EQ doesn’t make everything smooth and okay. It’s not a veneer of niceness.
It’s a shit just got real recognition with a tentative plan to try and work through it together. It’s hard, courageous, and humbling.
See: feelings, emotional regulation, empathy, embodiment, humility, grace.
Emotional regulation
When I hear regulation, I hear rules. It’s easy to draw a straight between the two words. Regulations might even be the rules that guide or explain the rules. That’s what you’ll find if you look up the word.
And, that’s precisely what I don’t want you to do (which you probably will do because I told you not to).
When we take regulation and add emotional to it, we’re turning a set of rules into a process that is distinct and creative. There is no “one-size-fits-all” version of emotional regulation. There are habits and practices, but their efficacy depends on who’s using them and how.

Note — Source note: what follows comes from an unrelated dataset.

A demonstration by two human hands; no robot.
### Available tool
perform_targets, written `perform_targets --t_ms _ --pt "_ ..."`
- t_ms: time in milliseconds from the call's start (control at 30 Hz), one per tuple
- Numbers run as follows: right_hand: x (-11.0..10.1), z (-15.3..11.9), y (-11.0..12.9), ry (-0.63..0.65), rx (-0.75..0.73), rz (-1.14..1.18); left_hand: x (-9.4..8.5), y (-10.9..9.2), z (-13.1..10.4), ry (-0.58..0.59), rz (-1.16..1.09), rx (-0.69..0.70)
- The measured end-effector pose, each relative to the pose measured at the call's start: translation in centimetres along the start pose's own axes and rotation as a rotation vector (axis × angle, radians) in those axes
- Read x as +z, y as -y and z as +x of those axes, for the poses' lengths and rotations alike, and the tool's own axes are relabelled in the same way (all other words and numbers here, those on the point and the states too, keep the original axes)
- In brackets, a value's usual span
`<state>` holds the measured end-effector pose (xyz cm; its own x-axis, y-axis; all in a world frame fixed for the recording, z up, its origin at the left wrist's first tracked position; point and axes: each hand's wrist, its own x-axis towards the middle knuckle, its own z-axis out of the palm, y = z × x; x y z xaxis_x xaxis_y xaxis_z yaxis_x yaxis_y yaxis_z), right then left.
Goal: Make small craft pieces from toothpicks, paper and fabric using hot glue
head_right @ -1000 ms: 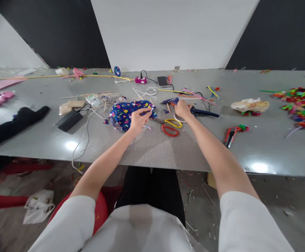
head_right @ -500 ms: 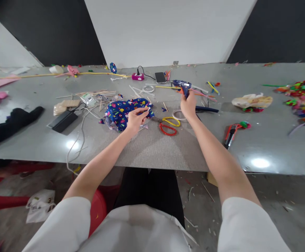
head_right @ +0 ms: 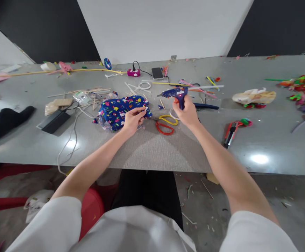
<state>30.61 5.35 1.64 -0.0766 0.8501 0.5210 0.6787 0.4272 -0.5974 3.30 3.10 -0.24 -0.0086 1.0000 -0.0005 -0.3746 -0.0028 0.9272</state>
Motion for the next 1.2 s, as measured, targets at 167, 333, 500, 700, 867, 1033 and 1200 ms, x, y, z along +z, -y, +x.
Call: perform_targets --t_ms 167,333,500,700,867,1033,1200 --pt "0.6 -0.6 2.3 -0.039 0.114 0.006 0.2 -0.5 -0.6 0.001 -0.011 -0.003" --pt "1.2 -1.1 3.0 -0.050 0.098 -0.028 0.3 -0.6 -0.7 0.008 0.016 0.014" --pt "1.6 -1.3 2.8 -0.045 0.055 -0.114 0.2 -0.3 -0.8 0.034 0.060 0.019" --pt "1.9 -1.3 2.3 -0.048 0.038 -0.160 0.2 -0.2 -0.8 0.054 0.052 0.019" --pt "1.7 -1.3 2.5 -0.046 0.043 -0.155 0.4 -0.4 -0.9 0.032 0.052 -0.012" --pt "1.7 -1.4 2.5 -0.048 0.029 -0.173 0.4 -0.4 -0.9 0.059 0.036 0.007" --pt "1.8 -1.4 2.3 -0.032 0.026 -0.180 0.2 -0.1 -0.7 0.071 0.029 0.015"
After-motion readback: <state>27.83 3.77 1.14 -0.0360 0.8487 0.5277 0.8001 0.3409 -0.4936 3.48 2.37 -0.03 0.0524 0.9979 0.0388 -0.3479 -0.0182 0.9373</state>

For many of us, emotional regulation is akin to an off switch. I start to feel something, I shut it down, quick. Honestly, sometimes that’s what’s needed, and it’s okay to do that.
However, ignoring or shutting something down is not the same as regulating it. When we’re able to emotionally regulate, we’re able to name, validate, and respond to the emotions stirring in our bodies.

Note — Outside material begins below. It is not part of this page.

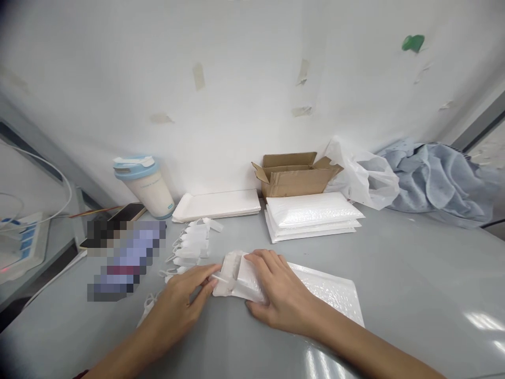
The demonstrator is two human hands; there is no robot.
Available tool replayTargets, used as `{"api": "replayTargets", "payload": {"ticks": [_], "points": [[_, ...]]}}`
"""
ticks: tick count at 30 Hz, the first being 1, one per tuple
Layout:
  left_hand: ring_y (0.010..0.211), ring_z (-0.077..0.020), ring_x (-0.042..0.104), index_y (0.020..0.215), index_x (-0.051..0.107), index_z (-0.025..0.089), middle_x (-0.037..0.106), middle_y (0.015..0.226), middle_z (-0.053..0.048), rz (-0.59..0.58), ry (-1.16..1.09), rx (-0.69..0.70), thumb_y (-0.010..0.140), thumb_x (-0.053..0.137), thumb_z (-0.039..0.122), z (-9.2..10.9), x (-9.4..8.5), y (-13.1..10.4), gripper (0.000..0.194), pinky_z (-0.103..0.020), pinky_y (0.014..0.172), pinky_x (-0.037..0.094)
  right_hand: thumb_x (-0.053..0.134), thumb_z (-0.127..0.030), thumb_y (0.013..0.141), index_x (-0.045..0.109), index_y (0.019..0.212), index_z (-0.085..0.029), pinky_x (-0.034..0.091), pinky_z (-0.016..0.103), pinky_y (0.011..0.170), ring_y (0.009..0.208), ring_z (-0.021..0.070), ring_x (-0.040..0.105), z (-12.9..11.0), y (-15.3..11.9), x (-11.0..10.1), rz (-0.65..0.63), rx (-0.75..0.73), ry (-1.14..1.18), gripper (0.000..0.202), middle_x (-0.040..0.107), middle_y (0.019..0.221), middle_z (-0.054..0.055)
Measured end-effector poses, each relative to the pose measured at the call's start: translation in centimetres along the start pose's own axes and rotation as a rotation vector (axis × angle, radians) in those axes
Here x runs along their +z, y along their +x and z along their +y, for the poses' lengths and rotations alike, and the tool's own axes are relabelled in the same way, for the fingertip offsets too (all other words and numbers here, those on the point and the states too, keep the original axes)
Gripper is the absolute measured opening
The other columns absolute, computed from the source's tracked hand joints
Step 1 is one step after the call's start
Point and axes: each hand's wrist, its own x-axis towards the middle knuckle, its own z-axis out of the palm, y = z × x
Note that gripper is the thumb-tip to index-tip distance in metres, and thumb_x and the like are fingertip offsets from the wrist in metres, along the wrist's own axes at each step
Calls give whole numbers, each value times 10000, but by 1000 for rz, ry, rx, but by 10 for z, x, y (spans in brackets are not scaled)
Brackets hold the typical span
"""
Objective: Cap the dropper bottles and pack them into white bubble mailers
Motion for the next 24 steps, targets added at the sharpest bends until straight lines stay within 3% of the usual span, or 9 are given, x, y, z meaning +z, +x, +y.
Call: {"api": "replayTargets", "payload": {"ticks": [4, 8, 11, 17, 24], "points": [[772, -172, 665, 1045, 609, 176, 695, 920, -43, 87, -55, -60, 831, 500, 183, -4, 4, 1, 240, -278, 694, 554, 599, -193, 709, 314, 1291, -176, 380, 451, 947, 1144, 294, 405, -2, -1, -1, -21, 4, -6, 648, 427, 1256, 134], [737, -163, 638, 870, 607, 176, 661, 866, -38, 99, -26, 1, 823, 503, 150, -5, 9, 0, 117, -277, 673, 544, 582, -164, 705, 326, 1286, -171, 388, 439, 933, 1124, 282, 417, -2, -1, -1, -5, 8, 0, 636, 442, 1232, 128], [749, -176, 602, 776, 591, 177, 643, 831, -45, 20, 72, 80, 850, 436, 102, -5, 12, -1, 187, -314, 690, 520, 575, -147, 697, 329, 1285, -171, 389, 436, 930, 1122, 279, 420, -2, -1, -1, 1, 4, 5, 638, 445, 1228, 127], [896, -210, 502, 944, 587, 165, 624, 1001, -65, -188, 114, 321, 785, 348, -53, 2, 13, -5, 360, -341, 767, 481, 558, -135, 689, 328, 1284, -187, 379, 445, 933, 1123, 280, 418, -2, -2, 1, -4, -8, 29, 640, 444, 1233, 120], [830, -192, 460, 857, 577, 171, 627, 912, -28, -372, 71, 359, 729, 369, -80, 16, 8, -7, 350, -301, 723, 462, 556, -120, 633, 352, 1276, -173, 337, 446, 970, 1140, 284, 399, -4, -3, 4, -66, -20, 69, 677, 438, 1236, 118]]}}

Let’s put this simply: I experience something > It stirs an emotion > I name the emotion > I validate it (someone else in my shoes might feel the same way) > I respond (rather than react).

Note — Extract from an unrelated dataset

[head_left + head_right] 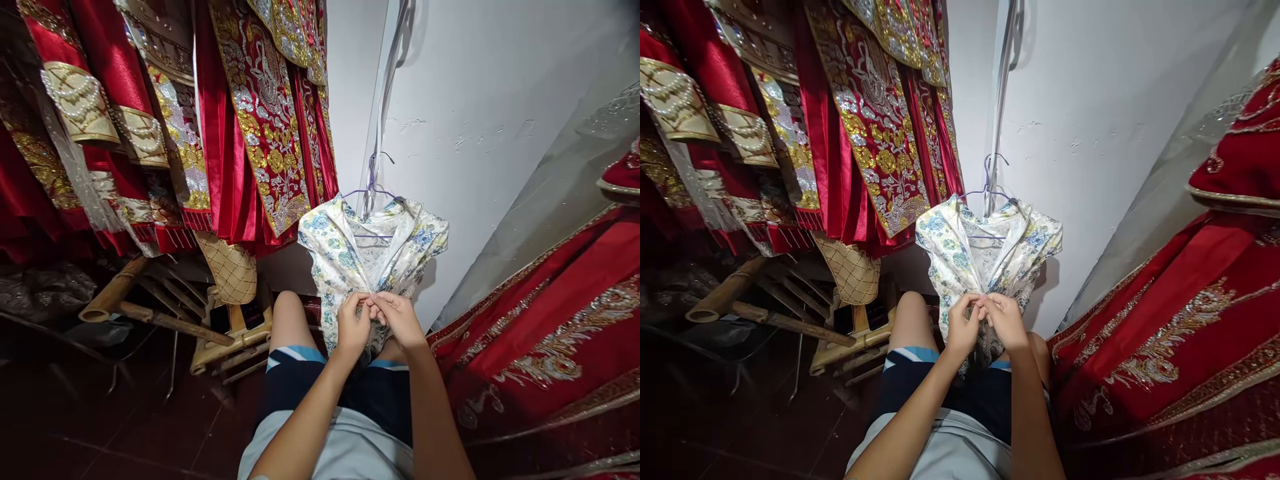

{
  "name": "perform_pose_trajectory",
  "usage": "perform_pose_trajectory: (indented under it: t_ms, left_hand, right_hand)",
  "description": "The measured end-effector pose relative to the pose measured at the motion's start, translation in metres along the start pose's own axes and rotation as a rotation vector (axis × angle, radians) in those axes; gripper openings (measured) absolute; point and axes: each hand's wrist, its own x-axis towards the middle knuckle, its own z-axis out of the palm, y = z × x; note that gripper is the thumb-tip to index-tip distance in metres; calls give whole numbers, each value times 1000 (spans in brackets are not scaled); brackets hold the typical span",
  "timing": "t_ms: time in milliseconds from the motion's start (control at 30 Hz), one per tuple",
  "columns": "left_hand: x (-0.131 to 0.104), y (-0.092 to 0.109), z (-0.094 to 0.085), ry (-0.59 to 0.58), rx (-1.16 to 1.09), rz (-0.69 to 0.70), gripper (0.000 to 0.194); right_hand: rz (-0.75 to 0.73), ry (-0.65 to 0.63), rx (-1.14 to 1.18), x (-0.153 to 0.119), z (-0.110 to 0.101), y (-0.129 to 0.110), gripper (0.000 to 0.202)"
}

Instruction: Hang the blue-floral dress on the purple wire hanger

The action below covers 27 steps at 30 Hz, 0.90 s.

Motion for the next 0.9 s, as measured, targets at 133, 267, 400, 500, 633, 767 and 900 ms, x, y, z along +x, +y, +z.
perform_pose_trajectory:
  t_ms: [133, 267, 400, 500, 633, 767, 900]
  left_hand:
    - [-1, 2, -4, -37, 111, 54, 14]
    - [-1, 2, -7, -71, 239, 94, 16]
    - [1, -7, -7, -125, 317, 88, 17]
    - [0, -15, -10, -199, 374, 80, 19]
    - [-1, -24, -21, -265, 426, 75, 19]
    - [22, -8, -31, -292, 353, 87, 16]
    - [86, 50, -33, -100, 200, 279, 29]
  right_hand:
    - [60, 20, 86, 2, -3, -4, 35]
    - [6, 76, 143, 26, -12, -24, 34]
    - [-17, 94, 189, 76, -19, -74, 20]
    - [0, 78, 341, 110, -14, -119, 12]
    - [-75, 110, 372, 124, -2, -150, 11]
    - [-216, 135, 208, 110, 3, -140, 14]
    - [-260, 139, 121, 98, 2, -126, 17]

Emotional regulation happens in the naming and validating phase because those offer enough of a perceptible pause to respond rather than react.
I have to speak in front of a large group > I feel really nervous and anxious > That’s a pretty normal feeling and I’ve heard a lot of people experience that as well > I think I’ll read over my talking points one more time and get a breath of fresh air.
You don’t need to meditate for hours to emotionally regulate, you just need to find your voice, validate your experience, and put in place the tools that work for you.
Emotional regulation simply allows us to maintain relationship with our experiences. It reframes our emotional life as part of the journey rather than an unwanted intrusion.
See: regulation, autonomic nervous system, emotions, feelings, data.
Empathy
Imagination + emotional intelligence + compassion + listening + just giving a damn about another person = empathy.
It’s nothing more than useful data to help us navigate relationships while expressing care for the person in front of us. Without it, we all suffer, we miscommunicate, we oppress, we lack decency and cannot understand the basic dignity and worth of the person in front of us.
We could write volumes as a testament to its importance and an equal number of volumes about its pitfalls. I hope we can just agree that without it, there is no compassion, no us, no we, no community, no culture, no nations, no progress.
It takes more courage to be empathetic than it does to be an asshole. Let’s try not to be assholes… okay?
See: feelings, emotional intelligence, embodiment, boundaries, compassion, humility.